The 409-on-drift behavior left no clean path for an app maintainer to change summary/description/type — operator had to delete the S3 object manually. Trust the app's CI and just write the new snap.yaml. - api/snap_yaml_publisher.go: drop the Get+ParseSnapMeta+compare block, publish is now a single Put. p.write helper is gone too. - api/publish_test.go: TestSnapYamlPublisher_DriftRejected removed. TestSnapYamlPublisher_IdenticalAccepted renamed to TestSnapYamlPublisher_OverwritesExisting and now actually checks the new bytes landed in S3.

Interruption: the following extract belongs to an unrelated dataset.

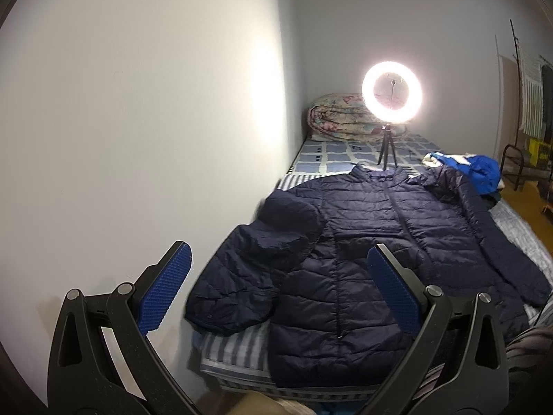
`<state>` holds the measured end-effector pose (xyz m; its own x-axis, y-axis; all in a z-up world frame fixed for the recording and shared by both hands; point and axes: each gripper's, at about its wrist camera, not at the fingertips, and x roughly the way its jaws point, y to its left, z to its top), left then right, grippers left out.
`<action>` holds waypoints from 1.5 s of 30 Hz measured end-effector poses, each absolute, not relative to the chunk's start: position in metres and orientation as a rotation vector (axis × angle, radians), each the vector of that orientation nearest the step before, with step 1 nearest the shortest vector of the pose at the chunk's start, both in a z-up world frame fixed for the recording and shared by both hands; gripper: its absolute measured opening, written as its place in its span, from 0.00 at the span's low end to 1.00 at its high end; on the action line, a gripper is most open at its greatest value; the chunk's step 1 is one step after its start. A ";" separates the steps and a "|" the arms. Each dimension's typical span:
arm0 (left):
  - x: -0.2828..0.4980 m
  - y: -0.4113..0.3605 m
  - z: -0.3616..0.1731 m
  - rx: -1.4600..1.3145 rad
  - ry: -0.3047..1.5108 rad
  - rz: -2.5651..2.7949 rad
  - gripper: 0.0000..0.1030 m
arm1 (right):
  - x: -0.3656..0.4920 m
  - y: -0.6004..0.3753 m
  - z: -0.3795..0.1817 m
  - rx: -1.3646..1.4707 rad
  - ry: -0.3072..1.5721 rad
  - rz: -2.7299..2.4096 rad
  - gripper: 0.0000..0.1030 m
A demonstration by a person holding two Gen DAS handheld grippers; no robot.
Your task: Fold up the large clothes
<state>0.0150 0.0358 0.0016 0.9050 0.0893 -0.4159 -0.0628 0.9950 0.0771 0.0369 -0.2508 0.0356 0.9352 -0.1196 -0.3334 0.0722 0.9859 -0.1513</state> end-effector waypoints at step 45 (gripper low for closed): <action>-0.061 0.133 -0.053 -0.006 0.638 0.236 0.63 | 0.175 0.196 -0.182 -0.605 0.849 1.154 0.44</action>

- publish_helpers_test.go: shared fakeMP, fakeCache, postJSON, itoa - snap_binary_publisher_test.go: SnapBinary init + finalise tests - snap_yaml_publisher_test.go: SnapYaml first write + overwrite tests - icon_publisher_test.go: Icon write + bad auth tests
Drop the '-linkmode external -extldflags -static' dance and go pure Go instead. With CGO off the Go compiler uses its internal linker which produces a static binary by default (no DT_NEEDED entries in the ELF). All our deps (aws-sdk-go, echo, resty, zap, yaml, sha3, cobra) are pure Go; net/os fall back to the pure-Go DNS resolver and getpwnam when CGO is disabled, which is fine for our usage. Removes the need for gcc + static glibc/musl archives on the build host and trivially supports cross-compile.
…o binary Single static CGO=0 binary at build/bin/deploy-verify. The deploy steps no longer need 'apt install -y curl python3 sshpass openssh-client' — they just run the binary that was built earlier in the pipeline. The binary does: - Waits for /api/ui/v1/version (max 120s) - POSTs /syncloud/v1/cache/refresh with SYNCLOUD_TOKEN to validate both the publish token and AWS creds end to end (200 = both work, 401 = token wrong, 500 = aws creds / endpoint wrong) - GETs /api/ui/v1/apps?channel=stable and asserts the list is non-empty - GETs /v2/snaps/find?architecture=amd64&channel=stable and asserts >0 - GETs / for the web UI - On failure, ssh's to DEPLOY_HOST with /tmp/_deploy_key, runs 'sudo -n docker ps -a' and 'sudo -n docker logs syncloud-store' and dumps the output to stderr before exiting non-zero Inputs from env: DEPLOY_URL, SYNCLOUD_TOKEN, DEPLOY_HOST, DEPLOY_USER, DEPLOY_KEYFILE (default /tmp/_deploy_key) — same as the bash script used. Unit tests cover all five HTTP checks via httptest, plus the JSON parsing helpers. ci/deploy-verify.sh deleted.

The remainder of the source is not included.